HiroNakamura4 schrieb:


> Hi!;
> wenn ich mich nicht irre benutzt er diesen hier ->
> https://www.notebooksbilliger.de/no...f+gaming/asus+tuf+gaming+fx505dt+hn635+673576
> wobei er ziemlich laut wird beim spielen wie u.a. League of Legends oder GTA V.


Das HP ist deutlich schneller. Wie das mit der Lautstärke ist, weiß ich nicht. Aber Notebooks sind natürlich lauter als PCs mit einer Gaming-Grafikkarte, da ja nicht viel Platz für eine Kühlung ist. Da müssen die Lüfter sehr schnell drehen, und das hört man.
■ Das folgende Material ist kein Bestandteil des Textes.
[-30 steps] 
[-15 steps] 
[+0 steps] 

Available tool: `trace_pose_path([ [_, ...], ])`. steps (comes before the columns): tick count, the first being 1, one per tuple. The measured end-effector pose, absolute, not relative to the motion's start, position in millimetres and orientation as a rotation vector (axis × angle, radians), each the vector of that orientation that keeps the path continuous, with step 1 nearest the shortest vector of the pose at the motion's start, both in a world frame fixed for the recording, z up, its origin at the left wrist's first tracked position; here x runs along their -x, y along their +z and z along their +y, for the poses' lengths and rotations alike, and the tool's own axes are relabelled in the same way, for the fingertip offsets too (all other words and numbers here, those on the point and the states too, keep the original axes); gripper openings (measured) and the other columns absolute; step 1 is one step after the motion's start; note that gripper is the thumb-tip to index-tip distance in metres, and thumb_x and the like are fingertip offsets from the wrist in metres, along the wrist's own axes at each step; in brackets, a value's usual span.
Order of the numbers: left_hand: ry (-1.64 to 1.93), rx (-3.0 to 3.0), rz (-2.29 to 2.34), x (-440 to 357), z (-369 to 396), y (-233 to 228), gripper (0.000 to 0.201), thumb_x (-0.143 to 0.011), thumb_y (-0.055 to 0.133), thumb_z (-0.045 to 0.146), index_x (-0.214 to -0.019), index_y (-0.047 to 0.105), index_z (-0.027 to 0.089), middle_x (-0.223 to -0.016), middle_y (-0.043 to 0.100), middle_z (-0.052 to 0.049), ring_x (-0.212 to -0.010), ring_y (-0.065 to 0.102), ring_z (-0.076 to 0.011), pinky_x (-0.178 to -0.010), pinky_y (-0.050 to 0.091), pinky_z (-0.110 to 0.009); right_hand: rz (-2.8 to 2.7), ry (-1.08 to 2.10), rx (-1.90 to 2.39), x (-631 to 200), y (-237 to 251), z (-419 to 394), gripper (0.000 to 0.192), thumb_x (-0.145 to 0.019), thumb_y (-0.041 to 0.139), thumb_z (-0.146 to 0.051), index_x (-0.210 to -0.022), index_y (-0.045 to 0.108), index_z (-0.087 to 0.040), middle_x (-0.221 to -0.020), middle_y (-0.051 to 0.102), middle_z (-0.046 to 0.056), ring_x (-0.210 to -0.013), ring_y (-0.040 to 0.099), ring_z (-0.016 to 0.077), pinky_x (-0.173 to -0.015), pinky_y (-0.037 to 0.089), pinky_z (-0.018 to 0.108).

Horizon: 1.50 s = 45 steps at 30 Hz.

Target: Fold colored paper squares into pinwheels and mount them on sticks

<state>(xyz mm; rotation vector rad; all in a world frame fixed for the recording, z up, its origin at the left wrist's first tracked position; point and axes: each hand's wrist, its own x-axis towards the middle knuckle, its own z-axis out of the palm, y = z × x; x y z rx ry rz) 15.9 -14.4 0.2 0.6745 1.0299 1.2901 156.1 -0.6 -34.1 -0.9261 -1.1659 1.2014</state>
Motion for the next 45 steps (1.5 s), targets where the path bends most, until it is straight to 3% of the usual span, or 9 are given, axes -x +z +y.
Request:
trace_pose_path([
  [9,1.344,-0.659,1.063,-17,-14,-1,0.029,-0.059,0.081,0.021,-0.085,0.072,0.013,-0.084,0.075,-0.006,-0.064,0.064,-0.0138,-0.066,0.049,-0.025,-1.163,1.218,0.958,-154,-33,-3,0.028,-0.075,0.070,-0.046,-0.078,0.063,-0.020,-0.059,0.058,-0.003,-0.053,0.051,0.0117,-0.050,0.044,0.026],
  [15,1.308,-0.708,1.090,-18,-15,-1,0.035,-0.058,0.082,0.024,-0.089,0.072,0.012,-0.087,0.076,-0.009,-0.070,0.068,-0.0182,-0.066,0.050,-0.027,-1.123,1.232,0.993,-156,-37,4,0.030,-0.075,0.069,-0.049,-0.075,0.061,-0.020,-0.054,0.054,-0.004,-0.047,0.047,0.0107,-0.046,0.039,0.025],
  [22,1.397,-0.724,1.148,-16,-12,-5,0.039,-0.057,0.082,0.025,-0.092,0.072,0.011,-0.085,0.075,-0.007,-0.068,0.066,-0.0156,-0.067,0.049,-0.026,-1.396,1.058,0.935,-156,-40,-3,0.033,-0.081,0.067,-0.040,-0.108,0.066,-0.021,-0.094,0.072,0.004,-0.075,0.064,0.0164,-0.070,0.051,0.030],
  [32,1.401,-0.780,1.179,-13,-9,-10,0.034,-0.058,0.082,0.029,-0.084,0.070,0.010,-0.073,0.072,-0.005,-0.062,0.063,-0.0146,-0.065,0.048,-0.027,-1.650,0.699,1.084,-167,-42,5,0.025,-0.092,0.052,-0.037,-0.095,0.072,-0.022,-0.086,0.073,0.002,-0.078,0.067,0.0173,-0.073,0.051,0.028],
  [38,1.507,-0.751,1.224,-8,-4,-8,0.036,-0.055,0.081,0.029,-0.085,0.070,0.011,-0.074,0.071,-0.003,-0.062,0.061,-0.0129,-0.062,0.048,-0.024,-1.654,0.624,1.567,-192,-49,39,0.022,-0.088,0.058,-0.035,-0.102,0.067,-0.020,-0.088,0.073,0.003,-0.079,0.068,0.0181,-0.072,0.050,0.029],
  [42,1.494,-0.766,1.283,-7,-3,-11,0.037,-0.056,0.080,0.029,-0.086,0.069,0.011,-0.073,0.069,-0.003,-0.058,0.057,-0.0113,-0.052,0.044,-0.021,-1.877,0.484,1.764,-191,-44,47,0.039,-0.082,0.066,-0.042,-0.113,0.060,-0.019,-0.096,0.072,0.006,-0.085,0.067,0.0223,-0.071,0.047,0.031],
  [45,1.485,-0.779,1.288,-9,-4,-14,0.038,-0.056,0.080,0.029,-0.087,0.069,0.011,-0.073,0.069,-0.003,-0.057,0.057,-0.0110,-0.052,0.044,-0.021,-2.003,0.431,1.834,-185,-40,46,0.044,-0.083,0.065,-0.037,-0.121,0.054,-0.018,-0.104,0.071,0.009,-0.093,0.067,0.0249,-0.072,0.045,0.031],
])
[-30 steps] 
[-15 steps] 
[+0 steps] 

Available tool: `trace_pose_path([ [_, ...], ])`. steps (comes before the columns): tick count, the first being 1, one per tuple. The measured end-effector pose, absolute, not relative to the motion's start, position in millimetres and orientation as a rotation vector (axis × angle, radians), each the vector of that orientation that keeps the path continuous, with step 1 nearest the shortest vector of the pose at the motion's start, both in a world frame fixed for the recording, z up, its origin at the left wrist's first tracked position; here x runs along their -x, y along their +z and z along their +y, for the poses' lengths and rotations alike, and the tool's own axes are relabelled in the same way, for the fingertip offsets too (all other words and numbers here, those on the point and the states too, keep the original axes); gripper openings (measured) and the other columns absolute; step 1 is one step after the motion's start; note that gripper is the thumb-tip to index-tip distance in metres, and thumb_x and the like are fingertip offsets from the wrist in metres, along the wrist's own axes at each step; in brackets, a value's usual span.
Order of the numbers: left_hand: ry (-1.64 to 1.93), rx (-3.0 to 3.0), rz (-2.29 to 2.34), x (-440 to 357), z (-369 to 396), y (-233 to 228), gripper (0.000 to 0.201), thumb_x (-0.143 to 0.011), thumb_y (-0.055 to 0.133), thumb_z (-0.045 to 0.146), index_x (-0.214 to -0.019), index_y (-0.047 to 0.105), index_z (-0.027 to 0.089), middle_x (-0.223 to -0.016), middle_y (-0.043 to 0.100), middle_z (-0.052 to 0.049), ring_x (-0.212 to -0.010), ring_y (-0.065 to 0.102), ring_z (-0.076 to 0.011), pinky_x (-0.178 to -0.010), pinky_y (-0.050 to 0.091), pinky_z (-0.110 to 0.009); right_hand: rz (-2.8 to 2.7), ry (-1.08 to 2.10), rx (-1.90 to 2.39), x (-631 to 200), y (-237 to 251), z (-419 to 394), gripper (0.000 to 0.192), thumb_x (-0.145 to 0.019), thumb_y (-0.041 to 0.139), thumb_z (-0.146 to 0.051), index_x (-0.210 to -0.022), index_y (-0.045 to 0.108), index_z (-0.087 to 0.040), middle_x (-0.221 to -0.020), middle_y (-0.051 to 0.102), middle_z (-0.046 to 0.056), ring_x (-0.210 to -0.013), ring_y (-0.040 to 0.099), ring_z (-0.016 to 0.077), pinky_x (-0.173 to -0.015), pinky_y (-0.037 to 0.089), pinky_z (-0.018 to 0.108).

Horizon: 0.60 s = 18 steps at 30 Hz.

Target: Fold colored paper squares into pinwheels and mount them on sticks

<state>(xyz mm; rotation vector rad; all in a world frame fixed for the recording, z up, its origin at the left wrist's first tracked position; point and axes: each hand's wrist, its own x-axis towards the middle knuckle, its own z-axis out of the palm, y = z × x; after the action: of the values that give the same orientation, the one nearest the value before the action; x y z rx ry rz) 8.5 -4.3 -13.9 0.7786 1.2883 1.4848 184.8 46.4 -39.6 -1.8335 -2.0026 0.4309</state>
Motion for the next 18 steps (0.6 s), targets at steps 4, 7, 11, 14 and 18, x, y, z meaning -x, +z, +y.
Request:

Du kannst aber vlt noch einen Notebook-Kühler dazuschenken. Die gibt es für 15-30€, da kommt das Notebook drauf, hat "unten" dann mehr Luft, und 2-4 Lüfter unterstützen das. Das sind dann große Lüfter, so dass die relativ langsam und leise sind.  


Ich sehe aber grad, dass das HP-Notebook Ende März erst lieferbar sein soll ^^


----------



## HiroNakamura4 (10. Dezember 2020)

Hi,okay danke schön ! Gibts
Nich Tipps?


----------



## Herbboy (10. Dezember 2020)

HiroNakamura4 schrieb:


> Hi,okay danke schön ! Gibts
> Nich Tipps?



je nach dem, wie die Lieferbarkeit aussieht, würde ich lieber eine Art Gutschein schenken und dann kaufen, wenn die Lage entspannt ist. Derzeit geht es bei Gamer-Hardware nämlich drunter und drüber. Man bekommt praktisch GAR keine bezahlbare Grafikkarte mehr, selbst Einsteiger-Modelle wie die GTX 1650 Super, die vor 4-5 Wochen noch 150 Euro kostete, sind quasi ausverkauft und da, wo sie in Shops noch gelistet sind auf 200 Euro und mehr gestiegen - und mit "gelistet" meine ich "unbekannter Liefertermin". Verfügbare Modelle kosten schon 240-250€ und mehr. Eine gute "obere Mittelklasse"-Gamerkarte wie die AMD RX 5700 XT (etwas schnell als eine RTX 2060 Super, die es aber eh nicht mehr gibt) stieg von 340 auf nun über 400 Euro, und ist inzwischen auch praktisch ausverkauft.  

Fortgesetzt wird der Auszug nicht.